Bake, now in command of the 11th Panzer Regiment, was nevertheless ordered to attack with everything the Germans could bring across the Donets. The set time was 6:00 P.M.: the forces were far too little to make headway; the hour was far too late to do the SS any immediate good. In the end, Bake’s attack was canceled. His battle group was ordered to reinforce its parent division while 19th Panzer took over the bridgehead on which so much hope had been placed. For III Panzer Corps, tomorrow would have to be another day. That declarative sentence reflects the fact that 1943 was not 1941. What the Germans had done in the morning would have been enough to create an exploitable breakthrough in 1941. What Vatutin and Rotmistrov did during the rest of the day showed that the tactical game was now even.

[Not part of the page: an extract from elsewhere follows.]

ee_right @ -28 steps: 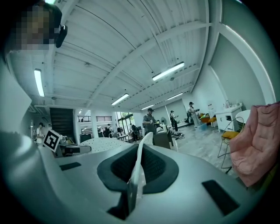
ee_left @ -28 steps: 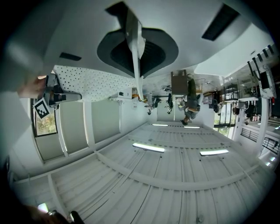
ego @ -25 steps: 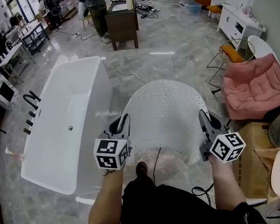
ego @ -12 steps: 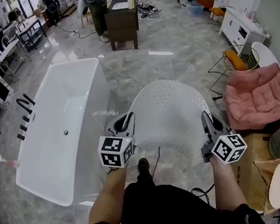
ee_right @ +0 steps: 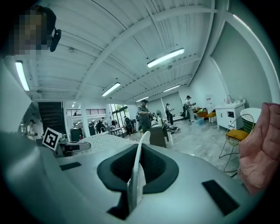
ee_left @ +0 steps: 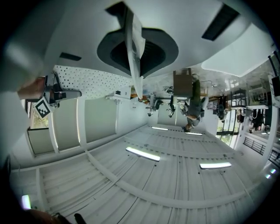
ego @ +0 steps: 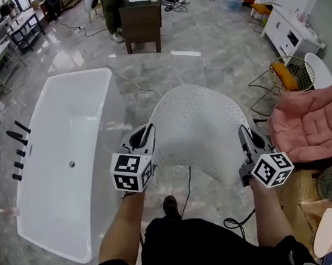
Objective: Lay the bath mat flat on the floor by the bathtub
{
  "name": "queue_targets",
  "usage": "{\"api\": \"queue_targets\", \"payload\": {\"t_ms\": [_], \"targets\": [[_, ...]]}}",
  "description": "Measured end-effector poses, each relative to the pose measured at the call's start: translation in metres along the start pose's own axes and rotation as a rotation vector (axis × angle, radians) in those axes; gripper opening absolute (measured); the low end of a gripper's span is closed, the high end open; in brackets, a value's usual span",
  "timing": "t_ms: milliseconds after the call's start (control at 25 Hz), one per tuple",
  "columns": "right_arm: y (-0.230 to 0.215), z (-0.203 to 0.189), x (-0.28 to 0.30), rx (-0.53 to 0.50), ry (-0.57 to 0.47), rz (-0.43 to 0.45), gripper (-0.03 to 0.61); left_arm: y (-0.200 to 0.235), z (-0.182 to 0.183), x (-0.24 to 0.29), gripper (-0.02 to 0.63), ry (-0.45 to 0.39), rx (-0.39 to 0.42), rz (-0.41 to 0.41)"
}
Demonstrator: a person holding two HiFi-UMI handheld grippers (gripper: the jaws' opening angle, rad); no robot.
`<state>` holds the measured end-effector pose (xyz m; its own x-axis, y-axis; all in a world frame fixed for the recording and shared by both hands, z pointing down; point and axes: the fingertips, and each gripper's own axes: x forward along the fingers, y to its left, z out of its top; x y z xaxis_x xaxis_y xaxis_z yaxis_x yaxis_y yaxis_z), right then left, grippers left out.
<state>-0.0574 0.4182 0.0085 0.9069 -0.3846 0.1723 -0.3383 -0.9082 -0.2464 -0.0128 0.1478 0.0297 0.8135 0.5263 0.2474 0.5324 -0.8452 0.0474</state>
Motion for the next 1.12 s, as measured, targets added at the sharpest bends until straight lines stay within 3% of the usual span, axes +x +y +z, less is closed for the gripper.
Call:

From Vatutin’s perspective, Voronezh Front had to deal not only with the German bridgehead at Rshavezh, but with the unexpectedly successful advance of the 168th Infantry Division. Disregarded by the Russians as Kempf’s left-flank security force, it fought its way to the Donets, took more than two hundred prisoners, and was working to force a river crossing with its own resources. Germans across rivers, in whatever strength, was a bad omen. Specifically, Breith’s panzer battle groups had shown a high standard of mobility, repeatedly turning up unexpectedly where they had no business being. And as the Sixty-ninth Army began shuffling its forces one more time to cope with the morning’s developments, the continuous line of defense in their sector facing Army Detachment Kempf grew even more ragged.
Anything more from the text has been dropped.